🤖 AI Summary
To address three key challenges in decentralized federated clustering—(i) the difficulty of distributing traditional spectral clustering, (ii) poor generalization of existing methods due to reliance on unreliable pseudo-labels, and (iii) neglect of latent structural correlations across heterogeneous clients—this paper proposes the first federated multi-task clustering framework. The framework jointly designs client-specific nonlinear mappings and server-side tensor-based low-rank correlation modeling, enabling privacy-preserving co-optimization of shared structural discovery and personalized clustering via the Alternating Direction Method of Multipliers (ADMM). Extensive experiments on multiple real-world datasets demonstrate significant improvements over state-of-the-art federated clustering methods, achieving higher clustering accuracy and superior generalization—particularly in out-of-sample extrapolation—across heterogeneous clients.
📝 Abstract
Spectral clustering has emerged as one of the most effective clustering algorithms due to its superior performance. However, most existing models are designed for centralized settings, rendering them inapplicable in modern decentralized environments. Moreover, current federated learning approaches often suffer from poor generalization performance due to reliance on unreliable pseudo-labels, and fail to capture the latent correlations amongst heterogeneous clients. To tackle these limitations, this paper proposes a novel framework named Federated Multi-Task Clustering (i.e.,FMTC), which intends to learn personalized clustering models for heterogeneous clients while collaboratively leveraging their shared underlying structure in a privacy-preserving manner. More specifically, the FMTC framework is composed of two main components: client-side personalized clustering module, which learns a parameterized mapping model to support robust out-of-sample inference, bypassing the need for unreliable pseudo-labels; and server-side tensorial correlation module, which explicitly captures the shared knowledge across all clients.
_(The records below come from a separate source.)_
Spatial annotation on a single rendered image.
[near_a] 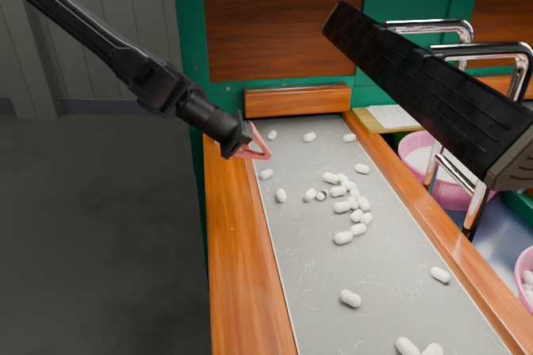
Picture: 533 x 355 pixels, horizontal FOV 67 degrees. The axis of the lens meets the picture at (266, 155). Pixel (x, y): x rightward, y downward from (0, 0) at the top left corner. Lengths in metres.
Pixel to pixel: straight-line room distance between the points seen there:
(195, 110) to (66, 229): 1.51
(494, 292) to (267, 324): 0.36
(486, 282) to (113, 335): 1.26
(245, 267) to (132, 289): 1.09
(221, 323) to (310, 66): 0.77
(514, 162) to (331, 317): 0.37
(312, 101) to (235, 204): 0.43
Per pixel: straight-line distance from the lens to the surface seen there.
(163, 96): 0.71
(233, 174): 0.92
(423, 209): 0.87
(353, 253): 0.78
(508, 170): 0.45
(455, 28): 0.80
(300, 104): 1.13
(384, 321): 0.69
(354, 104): 1.25
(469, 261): 0.79
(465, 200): 1.02
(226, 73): 1.14
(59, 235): 2.12
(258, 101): 1.10
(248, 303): 0.65
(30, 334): 1.76
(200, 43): 1.10
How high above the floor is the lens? 1.28
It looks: 31 degrees down
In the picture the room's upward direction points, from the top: straight up
This is achieved by organizing all client models into a unified tensor and applying a low-rank regularization to discover their common subspace. To solve this joint optimization problem, we derive an efficient, privacy-preserving distributed algorithm based on the Alternating Direction Method of Multipliers, which decomposes the global problem into parallel local updates on clients and an aggregation step on the server. To the end, several extensive experiments on multiple real-world datasets demonstrate that our proposed FMTC framework significantly outperforms various baseline and state-of-the-art federated clustering algorithms.